(Records from a data source)
Content starts
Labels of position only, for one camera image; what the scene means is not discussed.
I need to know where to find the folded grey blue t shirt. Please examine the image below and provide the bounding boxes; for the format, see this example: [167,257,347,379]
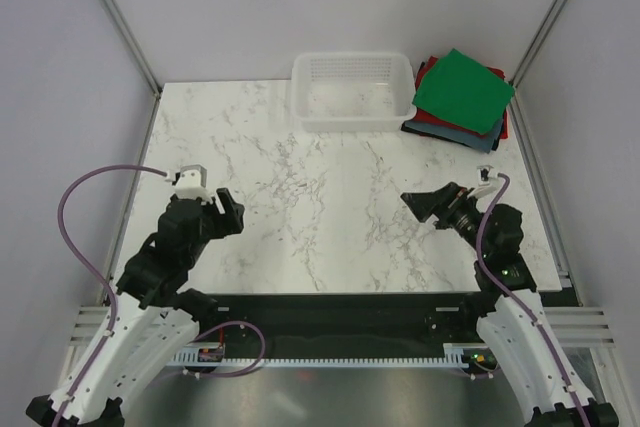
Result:
[401,120,501,153]

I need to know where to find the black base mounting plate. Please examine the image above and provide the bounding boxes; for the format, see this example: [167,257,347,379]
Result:
[174,290,498,360]

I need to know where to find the white plastic basket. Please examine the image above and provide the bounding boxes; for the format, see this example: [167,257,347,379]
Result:
[290,51,417,133]

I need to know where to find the left aluminium frame post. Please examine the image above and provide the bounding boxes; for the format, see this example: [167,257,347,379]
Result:
[98,0,162,99]

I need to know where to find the right aluminium frame post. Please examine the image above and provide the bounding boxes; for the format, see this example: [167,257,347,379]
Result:
[509,0,601,88]

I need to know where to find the folded dark red t shirt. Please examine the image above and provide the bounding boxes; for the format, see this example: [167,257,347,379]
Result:
[500,110,509,140]

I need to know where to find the aluminium extrusion rail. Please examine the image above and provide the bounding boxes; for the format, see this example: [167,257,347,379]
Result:
[68,306,614,348]

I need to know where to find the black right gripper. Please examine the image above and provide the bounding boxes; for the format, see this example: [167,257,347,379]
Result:
[400,181,491,257]

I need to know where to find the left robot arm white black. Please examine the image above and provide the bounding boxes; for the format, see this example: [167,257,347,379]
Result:
[26,188,245,426]

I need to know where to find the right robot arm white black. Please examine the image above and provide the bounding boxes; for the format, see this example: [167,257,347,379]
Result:
[401,174,620,426]

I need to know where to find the aluminium frame post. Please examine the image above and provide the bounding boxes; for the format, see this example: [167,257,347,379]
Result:
[509,0,601,88]
[98,0,162,99]

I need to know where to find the green t shirt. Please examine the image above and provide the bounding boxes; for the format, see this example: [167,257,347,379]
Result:
[413,49,515,134]

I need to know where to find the white slotted cable duct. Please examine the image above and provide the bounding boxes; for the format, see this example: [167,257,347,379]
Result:
[167,344,497,369]

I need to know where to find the folded black t shirt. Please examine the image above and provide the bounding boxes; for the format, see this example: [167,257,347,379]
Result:
[399,55,501,152]

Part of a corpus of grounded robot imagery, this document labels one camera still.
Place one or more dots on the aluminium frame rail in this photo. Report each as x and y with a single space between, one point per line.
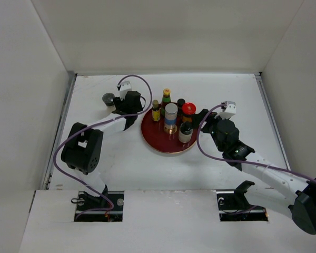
Content ends
Among the lines above, please find those with "camera" and copy them.

#### EXERCISE ANSWER
Labels of position only, for one camera image; what the scene means is not discussed.
Part of a corpus of grounded robot imagery, this document labels one camera still.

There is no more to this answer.